Damn it, he didn’t want to die like this.

 

He rolled onto his stomach, worked off his jacket, then eased out of his shirt. Every movement sent ice-pick jabs of agony shooting down his leg. He spotted a narrow piece of wood nearby, looped his shirt around it and formed a tourniquet. Grinding his teeth against the pain, he twisted the makeshift tourniquet around his thigh, praying he didn’t pass out before he could stanch the flow of blood.

 

Lily.

 

Raising his head, Robert looked quickly around to get his bearings. Thick smoke belched from the crater where the bomb had struck ten yards away. He squinted through the smoke and flaming debris, trying to locate the pub.
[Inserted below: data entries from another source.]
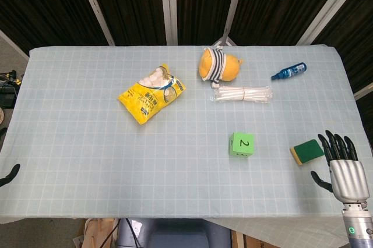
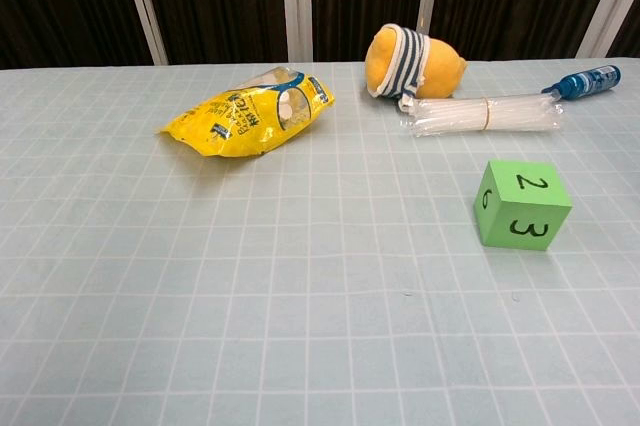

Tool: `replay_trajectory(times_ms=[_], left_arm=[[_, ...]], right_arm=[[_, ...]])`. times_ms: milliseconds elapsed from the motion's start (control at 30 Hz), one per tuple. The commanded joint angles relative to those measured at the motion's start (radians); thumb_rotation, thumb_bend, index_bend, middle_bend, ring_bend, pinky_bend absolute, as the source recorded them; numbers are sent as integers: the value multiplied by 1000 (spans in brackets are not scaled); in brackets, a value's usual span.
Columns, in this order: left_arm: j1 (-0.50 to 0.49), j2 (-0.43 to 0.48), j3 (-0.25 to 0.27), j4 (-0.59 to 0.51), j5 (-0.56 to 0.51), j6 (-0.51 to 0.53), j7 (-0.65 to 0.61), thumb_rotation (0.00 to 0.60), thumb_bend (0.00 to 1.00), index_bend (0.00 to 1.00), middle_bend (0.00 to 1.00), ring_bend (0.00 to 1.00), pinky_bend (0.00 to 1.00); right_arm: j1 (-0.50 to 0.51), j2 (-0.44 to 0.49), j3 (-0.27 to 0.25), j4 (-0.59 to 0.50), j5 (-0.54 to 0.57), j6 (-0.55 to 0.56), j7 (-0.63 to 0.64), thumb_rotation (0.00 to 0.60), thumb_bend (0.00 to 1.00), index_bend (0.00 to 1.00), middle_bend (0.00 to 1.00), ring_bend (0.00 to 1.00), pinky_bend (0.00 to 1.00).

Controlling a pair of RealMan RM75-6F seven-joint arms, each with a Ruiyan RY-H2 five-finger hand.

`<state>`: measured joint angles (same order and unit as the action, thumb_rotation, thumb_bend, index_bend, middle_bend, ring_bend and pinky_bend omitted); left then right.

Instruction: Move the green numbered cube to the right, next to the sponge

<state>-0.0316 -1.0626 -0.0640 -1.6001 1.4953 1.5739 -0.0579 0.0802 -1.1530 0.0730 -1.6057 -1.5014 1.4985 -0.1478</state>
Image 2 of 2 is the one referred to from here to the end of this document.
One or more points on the green cube with black numbers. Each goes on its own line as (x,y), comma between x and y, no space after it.
(520,206)

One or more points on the yellow snack bag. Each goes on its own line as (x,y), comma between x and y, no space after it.
(235,121)

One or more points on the light blue grid tablecloth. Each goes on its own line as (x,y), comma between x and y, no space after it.
(250,296)

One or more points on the bundle of clear wrapped straws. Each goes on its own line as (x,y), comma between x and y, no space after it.
(460,116)

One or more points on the yellow plush toy striped shirt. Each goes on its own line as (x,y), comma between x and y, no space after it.
(440,71)
Horror swept through him in a flash flood when he realized the building was gone.

 

Robert blinked, disbelief and horror rising inside him like vomit. “Lily!” He heard panic in his voice but he didn’t care. The terror ripping through him overrode the pain, giving him the strength he needed to struggle to one knee, his injured leg dragging behind him. He got one leg under him, but when he tried to move his left leg the pain sent him spiraling into blackness.

 

“Lily…”

 

Holding his broken leg, he went down in the snow and mud and floundered like a turtle on its back. Agony and terror streamed through him like a cold, black tide. He rode the waves, struggling to stay conscious, struggling even harder to keep his head.

 

“Lily.” He’d intended to shout, but her name came out as little more than a puff of air between clenched teeth.

 

Dear God, she couldn’t be dead. Not Lily. She was too strong. Too vital. He loved her.

 

He lay there in the snow and mud, breathing as if he’d just run a mile, staring at the violent night sky, and cursed fate for being so cruel.

 

He didn’t hear the jeep approach. Barely felt the strong hands that lifted him onto the stretcher. All he could think about was Lily.

 

Robert fought the hands pressing him down. “Got to…find her,” he said.

 

“It’s okay, mate,” a British voice said. “I’m a medic with the Allied Medical Forces. We’re going to get you out of here. Looks like you’ve got a bit of a problem with that leg. Try to relax, all right?”